A man bikes background the U.S. Supreme Court building in Washington, June 25, 2020.

Al Drago | Reuters

The Supreme Court on Friday rejected an effort by Texas Democrats to admit all voters in the state to vote by mail during its July runoff elections and the November presidential contest as a precaution against the spreading coronavirus pandemic.  

The determination was announced in an order with no noted dissents.

The Texas Democratic Party had asked the court to expand the state’s vote-by-mail pass ons to allow voters “to exercise that fundamental right in the midst of a global pandemic which grows worse by the day in Texas, without danger to their health and—without hyperbole—to their lives.”

Texas Gov. Greg Abbott, a Republican, asked the Supreme Court to give someone the boot the Democrats’ request. 

“There is no constitutional right to vote by mail,” Texas Solicitor General Kyle Hawkins intimated the justices in a brief.

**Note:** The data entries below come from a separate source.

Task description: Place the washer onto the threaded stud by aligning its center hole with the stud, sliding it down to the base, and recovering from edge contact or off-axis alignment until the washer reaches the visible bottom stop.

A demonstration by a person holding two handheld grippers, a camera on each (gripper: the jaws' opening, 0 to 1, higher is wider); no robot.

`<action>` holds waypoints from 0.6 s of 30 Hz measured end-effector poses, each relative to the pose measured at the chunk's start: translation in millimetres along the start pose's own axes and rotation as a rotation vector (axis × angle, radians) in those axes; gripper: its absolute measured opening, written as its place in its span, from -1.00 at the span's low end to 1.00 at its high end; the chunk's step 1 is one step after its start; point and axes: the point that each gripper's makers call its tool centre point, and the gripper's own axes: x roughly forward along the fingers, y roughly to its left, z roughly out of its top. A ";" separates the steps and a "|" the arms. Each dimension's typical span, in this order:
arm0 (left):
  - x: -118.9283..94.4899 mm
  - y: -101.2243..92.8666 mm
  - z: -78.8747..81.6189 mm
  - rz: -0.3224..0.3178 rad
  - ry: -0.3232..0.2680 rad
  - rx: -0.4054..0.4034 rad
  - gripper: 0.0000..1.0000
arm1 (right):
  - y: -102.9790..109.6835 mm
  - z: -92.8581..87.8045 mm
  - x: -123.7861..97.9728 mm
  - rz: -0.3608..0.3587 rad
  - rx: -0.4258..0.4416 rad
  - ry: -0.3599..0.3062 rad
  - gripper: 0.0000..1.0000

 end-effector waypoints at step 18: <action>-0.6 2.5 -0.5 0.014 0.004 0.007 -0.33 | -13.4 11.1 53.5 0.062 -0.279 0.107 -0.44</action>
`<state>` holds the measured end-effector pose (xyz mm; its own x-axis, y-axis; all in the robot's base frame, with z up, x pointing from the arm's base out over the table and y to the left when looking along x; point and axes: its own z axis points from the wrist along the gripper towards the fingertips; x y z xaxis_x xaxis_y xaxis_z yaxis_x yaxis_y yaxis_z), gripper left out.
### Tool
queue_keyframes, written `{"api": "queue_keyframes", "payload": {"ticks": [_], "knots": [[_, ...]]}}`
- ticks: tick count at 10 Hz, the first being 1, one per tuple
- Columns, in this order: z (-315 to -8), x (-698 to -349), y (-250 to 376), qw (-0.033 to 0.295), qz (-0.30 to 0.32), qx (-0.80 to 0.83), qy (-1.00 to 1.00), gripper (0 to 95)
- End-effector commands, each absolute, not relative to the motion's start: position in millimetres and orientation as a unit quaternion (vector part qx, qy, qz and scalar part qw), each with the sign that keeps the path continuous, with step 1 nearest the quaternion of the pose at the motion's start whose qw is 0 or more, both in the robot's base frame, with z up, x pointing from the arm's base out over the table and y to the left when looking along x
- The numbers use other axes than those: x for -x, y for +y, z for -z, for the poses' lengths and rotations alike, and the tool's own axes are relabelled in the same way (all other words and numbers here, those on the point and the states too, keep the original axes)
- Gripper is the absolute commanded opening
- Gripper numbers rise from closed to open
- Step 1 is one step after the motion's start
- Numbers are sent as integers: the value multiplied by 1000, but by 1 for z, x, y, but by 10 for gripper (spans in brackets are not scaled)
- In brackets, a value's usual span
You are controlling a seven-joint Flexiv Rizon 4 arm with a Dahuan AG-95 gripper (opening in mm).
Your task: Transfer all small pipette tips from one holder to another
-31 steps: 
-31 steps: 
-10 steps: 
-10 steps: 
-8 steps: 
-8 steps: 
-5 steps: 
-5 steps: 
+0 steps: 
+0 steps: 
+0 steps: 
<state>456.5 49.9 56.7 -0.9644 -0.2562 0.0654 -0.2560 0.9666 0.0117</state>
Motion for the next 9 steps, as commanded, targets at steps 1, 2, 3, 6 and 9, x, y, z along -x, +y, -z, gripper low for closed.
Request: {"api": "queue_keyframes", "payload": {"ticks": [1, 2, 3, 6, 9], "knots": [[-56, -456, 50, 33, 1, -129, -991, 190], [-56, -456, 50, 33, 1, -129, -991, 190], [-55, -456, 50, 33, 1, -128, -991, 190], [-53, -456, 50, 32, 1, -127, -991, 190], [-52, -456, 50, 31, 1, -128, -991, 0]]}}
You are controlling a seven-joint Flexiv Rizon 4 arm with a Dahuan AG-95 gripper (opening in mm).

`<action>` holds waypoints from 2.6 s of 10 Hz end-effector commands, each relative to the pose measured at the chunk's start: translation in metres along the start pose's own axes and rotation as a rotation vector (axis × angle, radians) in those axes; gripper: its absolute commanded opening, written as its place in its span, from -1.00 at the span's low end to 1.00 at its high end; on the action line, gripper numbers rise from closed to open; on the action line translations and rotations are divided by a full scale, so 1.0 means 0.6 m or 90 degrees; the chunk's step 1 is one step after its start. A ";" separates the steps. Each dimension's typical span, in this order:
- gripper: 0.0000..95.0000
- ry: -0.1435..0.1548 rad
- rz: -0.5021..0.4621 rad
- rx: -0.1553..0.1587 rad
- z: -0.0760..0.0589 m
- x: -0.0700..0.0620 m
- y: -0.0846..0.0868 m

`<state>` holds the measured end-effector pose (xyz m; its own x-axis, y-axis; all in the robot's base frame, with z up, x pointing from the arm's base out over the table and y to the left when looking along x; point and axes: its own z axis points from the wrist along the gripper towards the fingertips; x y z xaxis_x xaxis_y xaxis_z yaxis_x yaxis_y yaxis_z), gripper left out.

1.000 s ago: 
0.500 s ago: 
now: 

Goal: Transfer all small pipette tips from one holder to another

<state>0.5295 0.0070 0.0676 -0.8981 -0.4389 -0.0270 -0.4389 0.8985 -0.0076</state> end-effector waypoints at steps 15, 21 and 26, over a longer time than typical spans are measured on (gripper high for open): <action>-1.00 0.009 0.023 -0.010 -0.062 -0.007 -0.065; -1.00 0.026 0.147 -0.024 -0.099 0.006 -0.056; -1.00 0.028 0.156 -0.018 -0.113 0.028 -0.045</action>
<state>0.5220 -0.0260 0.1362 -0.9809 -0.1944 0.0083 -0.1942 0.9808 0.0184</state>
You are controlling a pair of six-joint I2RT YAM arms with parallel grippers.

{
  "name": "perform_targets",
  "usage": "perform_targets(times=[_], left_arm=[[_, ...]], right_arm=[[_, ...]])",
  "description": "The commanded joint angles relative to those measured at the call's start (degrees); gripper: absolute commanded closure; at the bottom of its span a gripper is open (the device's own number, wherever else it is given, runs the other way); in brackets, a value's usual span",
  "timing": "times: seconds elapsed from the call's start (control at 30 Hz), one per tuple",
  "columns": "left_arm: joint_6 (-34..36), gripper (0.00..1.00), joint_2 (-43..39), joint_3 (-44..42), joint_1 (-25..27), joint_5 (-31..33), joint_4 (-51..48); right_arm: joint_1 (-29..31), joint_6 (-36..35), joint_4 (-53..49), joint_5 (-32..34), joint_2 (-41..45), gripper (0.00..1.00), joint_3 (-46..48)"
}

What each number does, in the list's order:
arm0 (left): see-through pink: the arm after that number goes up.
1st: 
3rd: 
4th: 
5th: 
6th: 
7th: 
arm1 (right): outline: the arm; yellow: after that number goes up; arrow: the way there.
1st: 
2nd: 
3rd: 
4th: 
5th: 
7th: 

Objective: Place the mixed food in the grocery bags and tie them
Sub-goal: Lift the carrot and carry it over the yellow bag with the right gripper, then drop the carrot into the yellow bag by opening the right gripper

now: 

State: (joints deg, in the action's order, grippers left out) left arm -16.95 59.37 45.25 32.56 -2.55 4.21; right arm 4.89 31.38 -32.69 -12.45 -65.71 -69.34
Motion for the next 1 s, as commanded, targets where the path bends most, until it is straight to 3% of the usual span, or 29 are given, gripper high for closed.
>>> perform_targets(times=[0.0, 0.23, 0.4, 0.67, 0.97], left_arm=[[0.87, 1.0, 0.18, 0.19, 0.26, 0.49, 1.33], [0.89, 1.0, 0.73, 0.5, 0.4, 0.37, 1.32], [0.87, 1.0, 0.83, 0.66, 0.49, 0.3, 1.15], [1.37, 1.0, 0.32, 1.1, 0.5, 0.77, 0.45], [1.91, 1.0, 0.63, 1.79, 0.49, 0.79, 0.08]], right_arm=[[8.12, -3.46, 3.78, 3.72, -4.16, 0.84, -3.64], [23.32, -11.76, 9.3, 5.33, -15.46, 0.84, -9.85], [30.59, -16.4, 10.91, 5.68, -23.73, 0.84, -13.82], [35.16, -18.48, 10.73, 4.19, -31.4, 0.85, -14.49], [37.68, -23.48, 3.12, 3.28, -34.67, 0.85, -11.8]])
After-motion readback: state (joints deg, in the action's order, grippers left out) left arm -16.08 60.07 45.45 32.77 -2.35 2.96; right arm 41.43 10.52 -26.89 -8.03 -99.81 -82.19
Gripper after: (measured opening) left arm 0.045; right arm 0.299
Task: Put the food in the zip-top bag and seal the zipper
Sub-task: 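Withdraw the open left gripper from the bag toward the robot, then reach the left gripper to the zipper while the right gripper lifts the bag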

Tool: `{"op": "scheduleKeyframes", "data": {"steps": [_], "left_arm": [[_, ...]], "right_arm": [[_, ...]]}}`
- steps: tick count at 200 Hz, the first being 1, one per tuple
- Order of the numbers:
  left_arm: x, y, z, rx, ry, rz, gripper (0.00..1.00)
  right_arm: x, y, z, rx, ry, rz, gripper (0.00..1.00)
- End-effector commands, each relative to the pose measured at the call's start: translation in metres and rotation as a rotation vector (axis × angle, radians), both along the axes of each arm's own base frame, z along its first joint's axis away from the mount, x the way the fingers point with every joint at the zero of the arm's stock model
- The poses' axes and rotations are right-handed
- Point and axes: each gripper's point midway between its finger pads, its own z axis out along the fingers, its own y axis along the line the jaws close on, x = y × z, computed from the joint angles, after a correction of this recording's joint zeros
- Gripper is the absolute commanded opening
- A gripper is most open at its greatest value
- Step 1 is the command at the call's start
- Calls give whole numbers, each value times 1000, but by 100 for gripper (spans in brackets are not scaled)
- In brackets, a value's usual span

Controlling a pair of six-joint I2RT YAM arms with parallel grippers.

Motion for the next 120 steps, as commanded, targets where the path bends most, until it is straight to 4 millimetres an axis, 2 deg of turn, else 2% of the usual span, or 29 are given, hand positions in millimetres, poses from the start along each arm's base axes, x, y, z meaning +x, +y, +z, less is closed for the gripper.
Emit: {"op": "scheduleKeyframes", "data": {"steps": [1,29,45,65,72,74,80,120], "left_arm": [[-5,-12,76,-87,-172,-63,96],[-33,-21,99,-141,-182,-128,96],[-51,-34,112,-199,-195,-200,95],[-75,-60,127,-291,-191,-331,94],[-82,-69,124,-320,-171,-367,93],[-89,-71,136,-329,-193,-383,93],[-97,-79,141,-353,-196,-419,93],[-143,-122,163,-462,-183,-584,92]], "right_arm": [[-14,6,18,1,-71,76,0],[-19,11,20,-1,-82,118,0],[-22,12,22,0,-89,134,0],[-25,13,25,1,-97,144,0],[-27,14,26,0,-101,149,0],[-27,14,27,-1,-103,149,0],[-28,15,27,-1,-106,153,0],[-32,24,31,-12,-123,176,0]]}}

Texas allows no-excuse mail-in voting only for those 65 and older. 

A federal community court sided with the Democrats in late May and held that all Texas voters were eligible to apply to endorse by mail, but that decision was quickly put on hold by the 5th U.S. Circuit Court of Appeals pending further consideration.

The Supreme Court dipped to disturb the 5th Circuit’s order, leaving it in place. 

Justice Sonia Sotomayor said in a statement on Friday that she did not dispute with the move, though she expressed hope that the 5th Circuit “will consider the merits of the legal issues in this for fear that b if well in advance of the November election.” 

Sotomayor said the Democrats’ case “raises weighty but seemingly novel problems regarding the 26th Amendment.”

The 26th Amendment to the Constitution prohibits states from denying the right to vote to any U.S. citizen 18 and older. 

Texas rolled outlying its reopening on Friday as Covid-19 cases continue to surge in the state, with Abbott ordering bars and similar constructions to close by noon.

On Thursday, the state reported a 79% increase in its weekly average of Covid-19 cases. The state averaged 4,757 new if it should happens per day, according to a CNBC analysis of data compiled by Johns Hopkins University. 

The Texas dispute is not the first in which the Principal Court has weighed in on voting in the midst of the Covid-19 crisis.

In April, the top court sided with Wisconsin Republicans, and trimmed the time frame for voters in the state to send out their absentee ballots in elections being carried out that month. That protection was decided along partisan lines, with the court’s four Democratic appointees dissenting.